* _Exercise aim_
In the listing that follows, find the lines with the string "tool" and report how many there are, without commentary.

* _Material provided_
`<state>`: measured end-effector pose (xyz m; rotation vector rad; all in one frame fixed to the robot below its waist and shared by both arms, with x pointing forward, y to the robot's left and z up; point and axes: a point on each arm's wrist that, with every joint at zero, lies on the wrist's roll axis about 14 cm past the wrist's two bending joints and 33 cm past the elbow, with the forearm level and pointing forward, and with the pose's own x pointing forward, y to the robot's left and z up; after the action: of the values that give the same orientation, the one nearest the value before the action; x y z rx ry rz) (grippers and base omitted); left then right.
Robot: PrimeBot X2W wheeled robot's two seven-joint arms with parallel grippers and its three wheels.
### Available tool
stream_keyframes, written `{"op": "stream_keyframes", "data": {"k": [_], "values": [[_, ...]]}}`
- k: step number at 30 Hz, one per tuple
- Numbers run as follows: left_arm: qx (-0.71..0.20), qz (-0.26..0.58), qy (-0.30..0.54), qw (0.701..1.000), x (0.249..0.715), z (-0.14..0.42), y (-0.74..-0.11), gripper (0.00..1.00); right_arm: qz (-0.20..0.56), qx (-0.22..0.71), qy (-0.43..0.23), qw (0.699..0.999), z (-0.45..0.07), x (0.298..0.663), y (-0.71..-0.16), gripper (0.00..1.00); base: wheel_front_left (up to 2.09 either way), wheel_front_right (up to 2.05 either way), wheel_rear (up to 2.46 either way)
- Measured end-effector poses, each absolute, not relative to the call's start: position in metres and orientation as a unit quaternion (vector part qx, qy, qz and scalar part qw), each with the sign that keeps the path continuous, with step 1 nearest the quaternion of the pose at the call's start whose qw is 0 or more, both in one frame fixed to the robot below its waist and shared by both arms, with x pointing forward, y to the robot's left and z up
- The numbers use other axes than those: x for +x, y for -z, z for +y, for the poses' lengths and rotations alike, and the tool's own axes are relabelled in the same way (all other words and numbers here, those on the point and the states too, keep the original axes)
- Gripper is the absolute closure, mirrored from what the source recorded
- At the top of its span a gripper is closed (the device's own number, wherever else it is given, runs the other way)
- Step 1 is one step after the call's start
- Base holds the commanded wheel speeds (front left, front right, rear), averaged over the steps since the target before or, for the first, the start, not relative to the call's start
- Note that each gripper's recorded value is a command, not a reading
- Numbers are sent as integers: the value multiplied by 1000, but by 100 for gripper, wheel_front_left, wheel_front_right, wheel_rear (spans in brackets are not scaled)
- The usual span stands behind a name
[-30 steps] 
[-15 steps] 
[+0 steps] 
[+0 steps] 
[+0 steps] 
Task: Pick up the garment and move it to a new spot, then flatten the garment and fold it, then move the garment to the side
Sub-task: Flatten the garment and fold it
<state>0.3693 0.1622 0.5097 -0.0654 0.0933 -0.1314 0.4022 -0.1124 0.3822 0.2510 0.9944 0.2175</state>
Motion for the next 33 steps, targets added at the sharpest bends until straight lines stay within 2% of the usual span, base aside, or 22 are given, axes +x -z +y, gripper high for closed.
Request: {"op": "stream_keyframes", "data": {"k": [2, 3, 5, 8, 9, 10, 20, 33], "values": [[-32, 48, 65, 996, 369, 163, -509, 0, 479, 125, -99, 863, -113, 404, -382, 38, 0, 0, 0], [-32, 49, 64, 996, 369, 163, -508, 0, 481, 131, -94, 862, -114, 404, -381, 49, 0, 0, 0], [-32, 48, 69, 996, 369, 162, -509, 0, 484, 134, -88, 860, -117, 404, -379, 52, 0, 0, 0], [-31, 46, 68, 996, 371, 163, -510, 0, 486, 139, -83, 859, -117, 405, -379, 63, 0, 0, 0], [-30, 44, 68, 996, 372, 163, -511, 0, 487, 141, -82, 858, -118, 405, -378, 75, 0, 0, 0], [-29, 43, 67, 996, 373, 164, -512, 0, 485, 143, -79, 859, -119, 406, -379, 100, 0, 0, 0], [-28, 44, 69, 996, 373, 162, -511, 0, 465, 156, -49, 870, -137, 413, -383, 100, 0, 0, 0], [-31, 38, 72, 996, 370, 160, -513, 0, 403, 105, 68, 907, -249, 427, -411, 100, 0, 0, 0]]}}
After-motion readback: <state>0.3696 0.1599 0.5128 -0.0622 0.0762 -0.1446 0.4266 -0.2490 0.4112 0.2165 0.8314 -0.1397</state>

* _Output_
2